With the images removed, return every line below exactly as it reads.

### Recorded information
--

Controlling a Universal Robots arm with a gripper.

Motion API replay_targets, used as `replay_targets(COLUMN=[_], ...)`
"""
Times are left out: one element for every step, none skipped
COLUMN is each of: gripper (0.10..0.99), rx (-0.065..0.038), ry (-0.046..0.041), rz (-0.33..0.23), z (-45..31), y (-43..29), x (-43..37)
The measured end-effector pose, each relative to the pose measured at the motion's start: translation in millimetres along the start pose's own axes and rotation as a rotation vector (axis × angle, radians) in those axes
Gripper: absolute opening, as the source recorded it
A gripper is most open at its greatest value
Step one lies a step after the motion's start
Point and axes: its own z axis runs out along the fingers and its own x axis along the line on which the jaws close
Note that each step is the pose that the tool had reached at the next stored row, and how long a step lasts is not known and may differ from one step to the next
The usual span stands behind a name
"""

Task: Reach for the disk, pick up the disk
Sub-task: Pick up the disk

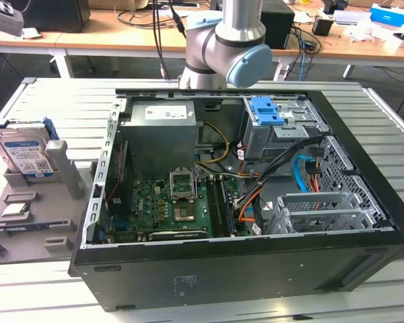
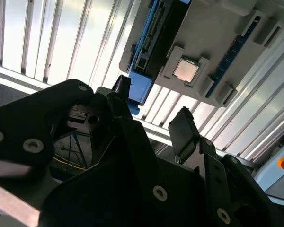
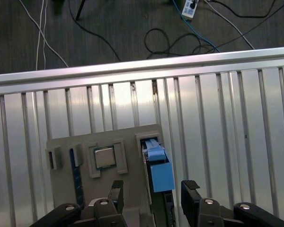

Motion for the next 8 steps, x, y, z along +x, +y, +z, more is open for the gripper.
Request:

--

### Answer space
Controlling a Universal Robots arm with a gripper.

Motion API replay_targets, used as `replay_targets(COLUMN=[_], ...)`
"""
Times are left out: one element for every step, none skipped
COLUMN is each of: gripper (0.10..0.99), rx (-0.065..0.038), ry (-0.046..0.041), rz (-0.33..0.23), z (-45..31), y (-43..29), x (-43..37)
The measured end-effector pose, each relative to the pose measured at the motion's start: translation in millimetres along the start pose's own axes and rotation as a rotation vector (axis × angle, radians) in those axes
Gripper: absolute opening, as the source recorded it
A gripper is most open at its greatest value
Step one lies a step after the motion's start
Point and axes: its own z axis runs out along the fingers and its own x axis along the line on which the jaws close
Note that each step is the pose that the tool had reached at the next stored row, and how long a step lasts is not known and may differ from one step to the next
The usual span stands behind a name
"""

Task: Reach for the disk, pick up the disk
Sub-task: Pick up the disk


Motion for the next 8 steps, x, y, z along +x, +y, +z, more is open for the gripper.
Request:

No additional response is needed to complete this exercise.